I think it has been pretty much covered by whuber, but I just wish to expand on the use of $n-1$; where it comes from and whether it applies here.
In an ordinary sample variance, many people use an $n-1$ denominator to make the usual sum-of-squares-based variance estimate unbiased (not everyone prefers unbiasedness to other properties though). This is called Bessel's correction but appears to have been derived by Gauss. A simple derivation is here
Presumably whoever wrote that formula has concluded that the same should be done with the usual variance estimate for a binomial proportion, which is generally estimated as $p(1-p)/n$ (where $p$ is the sample proportion).
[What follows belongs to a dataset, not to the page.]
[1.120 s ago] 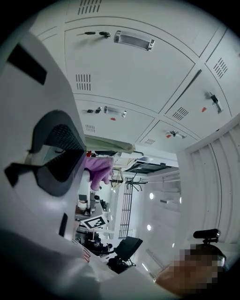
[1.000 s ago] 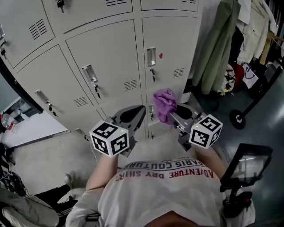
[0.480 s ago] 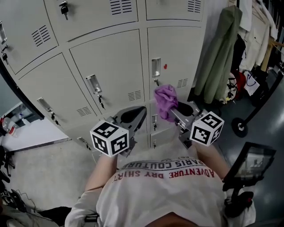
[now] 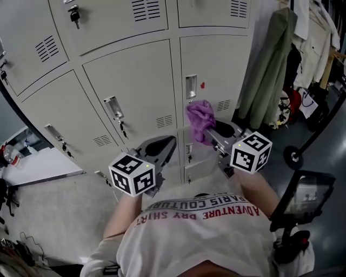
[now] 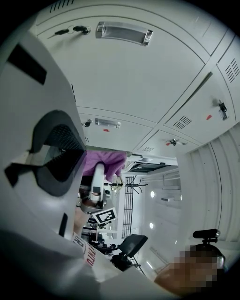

Can we see whether the expectation of the usual estimator of variance is the population value?
Take $\pi$ to be the corresponding population proportion. That is, does $\text{E}[p(1-p)/n]=\pi(1-\pi)/n$?
Equivalently, does $\text{E}[p(1-p)]=\pi(1-\pi)$?
Note that if $X$ is the observed count, $p = X/n$, where under the usual sampling assumptions, $X\sim \text{binomial}(n,\pi)$.
\begin{eqnarray}
\text{E}[p(1-p)] &=& 1/n^2 {E}(X(n-X))\\
&=& 1/n^2 (nEX - EX^2) \\
&=& 1/n^2 (n^2\pi - n\pi(1-\pi) - n^2\pi^2 )\\
&=& 1/n^2 (n^2\pi - n\pi +n\pi^2 - n^2\pi^2 )\\
&=& 1/n^2 \cdot n\pi(n - 1 +\pi - n\pi )\\
&=& 1/n^2 \cdot n\pi(n - 1)(1-\pi)\\
&=& \frac{n-1}{n} \pi (1-\pi)
\end{eqnarray}
Hence $\text{E}[p(1-p)/(n-1)]=\pi (1-\pi)/n$
It looks like (assuming I made no errors) it is the case here too - that the usual estimator of the variance of the proportion is biased, and may be unbiased by multiplying the typical estimator by $\frac{n}{n-1}$.
(Edit: In retrospect this is obvious; one simply need apply the ordinary bias calculation for a sample variance to a sample of 0's and 1's)
Which means it appears that the formula you have has been chosen to give an unbiased estimate.
(I wonder why people seem happy to use a biased variance estimate for binomials when there's such an insistence on using an unbiased one in other situations. I have no good answer for that; I'll continue using biased estimators whenever it makes sense to me, which seems to be rather more often than most people do.)